Stored data entries
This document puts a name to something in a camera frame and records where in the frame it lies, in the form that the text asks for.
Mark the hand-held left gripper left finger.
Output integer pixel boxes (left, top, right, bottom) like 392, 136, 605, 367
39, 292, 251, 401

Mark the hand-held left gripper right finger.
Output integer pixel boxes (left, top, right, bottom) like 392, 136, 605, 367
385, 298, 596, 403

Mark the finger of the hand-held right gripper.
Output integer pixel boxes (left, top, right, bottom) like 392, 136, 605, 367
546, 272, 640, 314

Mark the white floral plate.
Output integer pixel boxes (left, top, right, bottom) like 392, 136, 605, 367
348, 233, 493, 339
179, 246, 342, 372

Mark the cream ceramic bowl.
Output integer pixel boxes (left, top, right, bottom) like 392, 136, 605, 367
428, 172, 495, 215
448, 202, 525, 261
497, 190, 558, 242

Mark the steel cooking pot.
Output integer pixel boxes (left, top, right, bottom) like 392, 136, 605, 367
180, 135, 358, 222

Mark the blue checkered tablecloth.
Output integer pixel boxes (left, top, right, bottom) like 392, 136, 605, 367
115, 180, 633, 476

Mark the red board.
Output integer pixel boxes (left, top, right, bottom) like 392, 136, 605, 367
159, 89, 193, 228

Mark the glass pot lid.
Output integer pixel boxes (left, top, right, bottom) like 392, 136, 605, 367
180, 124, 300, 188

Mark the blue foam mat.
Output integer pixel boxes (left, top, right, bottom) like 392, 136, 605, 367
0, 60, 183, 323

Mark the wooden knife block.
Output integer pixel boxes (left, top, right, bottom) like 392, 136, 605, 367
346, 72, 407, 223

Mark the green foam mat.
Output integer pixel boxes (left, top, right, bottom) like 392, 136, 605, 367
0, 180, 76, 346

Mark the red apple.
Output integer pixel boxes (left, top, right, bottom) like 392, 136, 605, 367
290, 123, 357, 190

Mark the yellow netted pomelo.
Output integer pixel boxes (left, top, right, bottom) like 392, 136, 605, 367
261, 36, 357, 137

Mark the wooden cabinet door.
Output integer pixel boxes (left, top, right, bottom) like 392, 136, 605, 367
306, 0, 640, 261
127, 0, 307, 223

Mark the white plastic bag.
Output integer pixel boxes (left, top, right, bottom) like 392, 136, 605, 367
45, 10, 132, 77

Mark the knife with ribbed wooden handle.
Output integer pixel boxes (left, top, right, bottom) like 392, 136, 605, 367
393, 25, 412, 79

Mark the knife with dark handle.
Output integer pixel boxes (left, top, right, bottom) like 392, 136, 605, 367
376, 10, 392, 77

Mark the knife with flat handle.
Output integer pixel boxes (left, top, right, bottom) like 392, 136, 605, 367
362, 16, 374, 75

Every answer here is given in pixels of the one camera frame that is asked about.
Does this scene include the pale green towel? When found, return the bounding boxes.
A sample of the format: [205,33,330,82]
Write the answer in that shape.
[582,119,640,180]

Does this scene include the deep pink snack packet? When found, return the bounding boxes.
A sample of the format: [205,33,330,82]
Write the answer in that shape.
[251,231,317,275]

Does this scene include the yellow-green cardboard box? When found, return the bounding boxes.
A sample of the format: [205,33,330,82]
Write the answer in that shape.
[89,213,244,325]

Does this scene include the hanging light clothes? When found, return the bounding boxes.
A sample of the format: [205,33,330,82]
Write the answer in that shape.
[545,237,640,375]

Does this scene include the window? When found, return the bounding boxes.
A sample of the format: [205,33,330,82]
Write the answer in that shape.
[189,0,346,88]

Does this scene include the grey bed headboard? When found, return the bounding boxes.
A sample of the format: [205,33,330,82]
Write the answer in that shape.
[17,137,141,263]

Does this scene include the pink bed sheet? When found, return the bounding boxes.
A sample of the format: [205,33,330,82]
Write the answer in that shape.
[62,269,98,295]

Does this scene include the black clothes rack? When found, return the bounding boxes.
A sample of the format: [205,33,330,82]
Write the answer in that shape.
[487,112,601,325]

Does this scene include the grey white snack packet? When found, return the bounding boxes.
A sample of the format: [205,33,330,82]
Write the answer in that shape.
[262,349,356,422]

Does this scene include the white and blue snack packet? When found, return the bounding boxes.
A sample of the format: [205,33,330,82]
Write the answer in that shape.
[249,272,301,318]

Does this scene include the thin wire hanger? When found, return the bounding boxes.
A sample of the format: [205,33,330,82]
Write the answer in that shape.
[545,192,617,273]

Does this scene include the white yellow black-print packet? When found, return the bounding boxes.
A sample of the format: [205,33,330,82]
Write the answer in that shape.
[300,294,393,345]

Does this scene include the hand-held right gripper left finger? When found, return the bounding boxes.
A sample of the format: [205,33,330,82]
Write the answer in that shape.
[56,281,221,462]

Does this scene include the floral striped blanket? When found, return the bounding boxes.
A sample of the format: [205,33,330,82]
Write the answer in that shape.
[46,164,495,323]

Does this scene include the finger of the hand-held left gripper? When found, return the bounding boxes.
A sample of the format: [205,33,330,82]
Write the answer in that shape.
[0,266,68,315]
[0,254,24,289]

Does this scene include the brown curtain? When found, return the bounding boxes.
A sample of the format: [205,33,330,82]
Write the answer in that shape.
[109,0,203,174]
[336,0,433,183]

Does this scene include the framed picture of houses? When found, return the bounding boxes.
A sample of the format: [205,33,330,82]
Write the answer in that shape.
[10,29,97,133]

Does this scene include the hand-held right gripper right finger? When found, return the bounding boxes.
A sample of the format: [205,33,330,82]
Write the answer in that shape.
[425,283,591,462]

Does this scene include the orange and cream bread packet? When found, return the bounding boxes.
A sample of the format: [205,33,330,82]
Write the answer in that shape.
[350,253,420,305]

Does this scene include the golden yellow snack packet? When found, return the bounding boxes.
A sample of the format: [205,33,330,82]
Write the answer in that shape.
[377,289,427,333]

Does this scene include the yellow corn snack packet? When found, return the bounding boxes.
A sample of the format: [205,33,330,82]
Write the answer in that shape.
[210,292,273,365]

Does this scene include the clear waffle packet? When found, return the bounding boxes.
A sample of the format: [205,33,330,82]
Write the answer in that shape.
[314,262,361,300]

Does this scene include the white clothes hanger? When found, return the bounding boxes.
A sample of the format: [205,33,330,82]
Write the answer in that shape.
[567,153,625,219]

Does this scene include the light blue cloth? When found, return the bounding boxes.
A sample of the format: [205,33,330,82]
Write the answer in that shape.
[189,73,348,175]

• WORK INSTRUCTION: The answer must be a word-for-word reproduction of every record above.

• SOLUTION FOR THIS TASK:
This document puts a name to something in a camera frame and records where in the frame it lies, in the form that the text asks for.
Mark the hand-held left gripper left finger.
Output integer pixel boxes (left, top, right, bottom) like 392, 136, 605, 367
39, 292, 251, 401

Mark the hand-held left gripper right finger.
Output integer pixel boxes (left, top, right, bottom) like 392, 136, 605, 367
385, 298, 596, 403

Mark the finger of the hand-held right gripper.
Output integer pixel boxes (left, top, right, bottom) like 392, 136, 605, 367
546, 272, 640, 314

Mark the white floral plate.
Output integer pixel boxes (left, top, right, bottom) like 392, 136, 605, 367
348, 233, 493, 339
179, 246, 342, 372

Mark the cream ceramic bowl.
Output integer pixel boxes (left, top, right, bottom) like 392, 136, 605, 367
428, 172, 495, 215
448, 202, 525, 261
497, 190, 558, 242

Mark the steel cooking pot.
Output integer pixel boxes (left, top, right, bottom) like 392, 136, 605, 367
180, 135, 358, 222

Mark the blue checkered tablecloth.
Output integer pixel boxes (left, top, right, bottom) like 392, 136, 605, 367
115, 180, 633, 476

Mark the red board.
Output integer pixel boxes (left, top, right, bottom) like 392, 136, 605, 367
159, 89, 193, 228

Mark the glass pot lid.
Output integer pixel boxes (left, top, right, bottom) like 392, 136, 605, 367
180, 124, 300, 188

Mark the blue foam mat.
Output integer pixel boxes (left, top, right, bottom) like 392, 136, 605, 367
0, 60, 183, 323

Mark the wooden knife block.
Output integer pixel boxes (left, top, right, bottom) like 392, 136, 605, 367
346, 72, 407, 223

Mark the green foam mat.
Output integer pixel boxes (left, top, right, bottom) like 392, 136, 605, 367
0, 180, 76, 346

Mark the red apple.
Output integer pixel boxes (left, top, right, bottom) like 392, 136, 605, 367
290, 123, 357, 190

Mark the yellow netted pomelo.
Output integer pixel boxes (left, top, right, bottom) like 392, 136, 605, 367
261, 36, 357, 137

Mark the wooden cabinet door.
Output integer pixel boxes (left, top, right, bottom) like 392, 136, 605, 367
306, 0, 640, 261
127, 0, 307, 223

Mark the white plastic bag.
Output integer pixel boxes (left, top, right, bottom) like 392, 136, 605, 367
45, 10, 132, 77

Mark the knife with ribbed wooden handle.
Output integer pixel boxes (left, top, right, bottom) like 392, 136, 605, 367
393, 25, 412, 79

Mark the knife with dark handle.
Output integer pixel boxes (left, top, right, bottom) like 392, 136, 605, 367
376, 10, 392, 77

Mark the knife with flat handle.
Output integer pixel boxes (left, top, right, bottom) like 392, 136, 605, 367
362, 16, 374, 75

Every answer here is given in pixels of the one camera frame that is asked about.
Does this scene include the pale green towel? When found, return the bounding boxes.
A sample of the format: [205,33,330,82]
Write the answer in that shape.
[582,119,640,180]

Does this scene include the deep pink snack packet? When found, return the bounding boxes.
A sample of the format: [205,33,330,82]
Write the answer in that shape.
[251,231,317,275]

Does this scene include the yellow-green cardboard box? When found, return the bounding boxes.
A sample of the format: [205,33,330,82]
Write the answer in that shape.
[89,213,244,325]

Does this scene include the hanging light clothes? When found, return the bounding boxes.
A sample of the format: [205,33,330,82]
Write the answer in that shape.
[545,237,640,375]

Does this scene include the window? When found, return the bounding boxes.
A sample of the format: [205,33,330,82]
Write the answer in that shape.
[189,0,346,88]

Does this scene include the grey bed headboard? When found, return the bounding boxes.
A sample of the format: [205,33,330,82]
Write the answer in that shape.
[17,137,141,263]

Does this scene include the pink bed sheet? When found, return the bounding boxes.
A sample of the format: [205,33,330,82]
Write the answer in that shape.
[62,269,98,295]

Does this scene include the black clothes rack? When found, return the bounding boxes.
A sample of the format: [205,33,330,82]
Write the answer in that shape.
[487,112,601,325]

Does this scene include the grey white snack packet? When found, return the bounding boxes.
A sample of the format: [205,33,330,82]
Write the answer in that shape.
[262,349,356,422]

Does this scene include the white and blue snack packet? When found, return the bounding boxes.
A sample of the format: [205,33,330,82]
Write the answer in that shape.
[249,272,301,318]

Does this scene include the thin wire hanger? When found, return the bounding boxes.
A sample of the format: [205,33,330,82]
Write the answer in that shape.
[545,192,617,273]

Does this scene include the white yellow black-print packet? When found, return the bounding boxes.
A sample of the format: [205,33,330,82]
Write the answer in that shape.
[300,294,393,345]

Does this scene include the hand-held right gripper left finger? When found, return the bounding boxes.
A sample of the format: [205,33,330,82]
Write the answer in that shape.
[56,281,221,462]

Does this scene include the floral striped blanket? When found, return the bounding boxes.
A sample of the format: [205,33,330,82]
Write the answer in that shape.
[46,164,495,323]

Does this scene include the finger of the hand-held left gripper? When found, return the bounding boxes.
A sample of the format: [205,33,330,82]
Write the answer in that shape.
[0,266,68,315]
[0,254,24,289]

Does this scene include the brown curtain? When found, return the bounding boxes.
A sample of the format: [205,33,330,82]
Write the answer in that shape.
[109,0,203,174]
[336,0,433,183]

Does this scene include the framed picture of houses? When found, return the bounding boxes.
A sample of the format: [205,33,330,82]
Write the answer in that shape.
[10,29,97,133]

Does this scene include the hand-held right gripper right finger? When found, return the bounding boxes.
A sample of the format: [205,33,330,82]
Write the answer in that shape.
[425,283,591,462]

Does this scene include the orange and cream bread packet? When found, return the bounding boxes.
A sample of the format: [205,33,330,82]
Write the answer in that shape.
[350,253,420,305]

Does this scene include the golden yellow snack packet? When found, return the bounding boxes.
A sample of the format: [205,33,330,82]
Write the answer in that shape.
[377,289,427,333]

Does this scene include the yellow corn snack packet? When found, return the bounding boxes.
A sample of the format: [205,33,330,82]
Write the answer in that shape.
[210,292,273,365]

Does this scene include the clear waffle packet? When found, return the bounding boxes.
A sample of the format: [205,33,330,82]
Write the answer in that shape.
[314,262,361,300]

Does this scene include the white clothes hanger? When found, return the bounding boxes.
A sample of the format: [205,33,330,82]
Write the answer in that shape.
[567,153,625,219]

Does this scene include the light blue cloth? When found, return the bounding boxes.
A sample of the format: [205,33,330,82]
Write the answer in that shape.
[189,73,348,175]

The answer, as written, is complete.